Traditional method that removes manganese is suitable for processing the waste liquid that manganese content is higher, but for liquid waste disposal that manganese content is lower, removal effect is undesirable, when processing, agents useful for same consumption is large, produces thus a large amount of waste residues, but also may in water body, introduce undesirable ion.
[summary of the invention]
The object of the invention is, for protection of the environment, to meet the needs of economical and efficient simultaneously, and a kind of method that removes micro-Trace Amount Manganese in the aqueous solution is provided.The method comprises by acid or the pending pH value containing manganese waste liquid of alkali adjusting, adds containing calcon, phosphoric acid salt, carbonate, through leaving standstill, after precipitation, isolates containing manganese and precipitates.

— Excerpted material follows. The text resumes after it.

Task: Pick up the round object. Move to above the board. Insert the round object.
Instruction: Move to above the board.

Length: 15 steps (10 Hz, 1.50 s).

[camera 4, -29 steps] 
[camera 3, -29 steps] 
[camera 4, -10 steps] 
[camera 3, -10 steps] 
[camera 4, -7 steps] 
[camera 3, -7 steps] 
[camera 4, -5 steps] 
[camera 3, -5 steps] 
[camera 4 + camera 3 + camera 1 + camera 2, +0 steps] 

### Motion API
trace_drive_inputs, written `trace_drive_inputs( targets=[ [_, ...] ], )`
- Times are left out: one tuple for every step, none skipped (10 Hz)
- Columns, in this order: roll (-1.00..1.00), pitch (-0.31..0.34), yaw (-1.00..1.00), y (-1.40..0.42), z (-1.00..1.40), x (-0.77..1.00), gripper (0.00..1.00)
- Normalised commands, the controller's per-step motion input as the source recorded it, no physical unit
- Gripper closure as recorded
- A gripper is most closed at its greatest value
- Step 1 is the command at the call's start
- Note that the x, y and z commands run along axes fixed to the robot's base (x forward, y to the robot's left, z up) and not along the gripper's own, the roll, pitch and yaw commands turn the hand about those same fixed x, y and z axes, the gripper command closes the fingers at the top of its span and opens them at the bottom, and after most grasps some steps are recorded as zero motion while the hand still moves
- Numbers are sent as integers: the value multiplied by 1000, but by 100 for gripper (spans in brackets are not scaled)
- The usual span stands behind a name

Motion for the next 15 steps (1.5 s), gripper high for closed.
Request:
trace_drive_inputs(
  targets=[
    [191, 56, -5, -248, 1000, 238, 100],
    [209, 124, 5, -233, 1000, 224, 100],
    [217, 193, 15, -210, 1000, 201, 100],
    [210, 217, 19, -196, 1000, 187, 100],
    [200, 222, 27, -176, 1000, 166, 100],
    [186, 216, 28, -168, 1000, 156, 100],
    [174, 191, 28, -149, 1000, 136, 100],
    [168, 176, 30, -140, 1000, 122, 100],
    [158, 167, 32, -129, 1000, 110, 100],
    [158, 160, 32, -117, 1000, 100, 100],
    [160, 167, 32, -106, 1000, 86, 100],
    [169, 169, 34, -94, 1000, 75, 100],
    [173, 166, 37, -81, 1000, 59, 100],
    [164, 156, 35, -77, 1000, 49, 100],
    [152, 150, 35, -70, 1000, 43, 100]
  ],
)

The invention discloses a kind of method that removes trace manganese in the aqueous solution, it is characterized in that: in the pending aqueous solution that contains bivalent manganese, intersect or add as follows reagent simultaneously and regulate pH Value Operations: adding containing calcon, add phosphoric acid salt, add carbonate, regulate the pH value of the pending aqueous solution with acid or alkali; Then leave standstill solution, separate out precipitation, finally separate containing manganese precipitation; Described adjusting pH value is 6-8, and calcic reagent dosage is that the mol ratio of calcium and manganese is 0.1-10:1, and phosphoric acid salt consumption is that the mol ratio of phosphorus and manganese is 0.1-10:1, and carbonate consumption is that the mol ratio of carbon and manganese is 0.1-10:1.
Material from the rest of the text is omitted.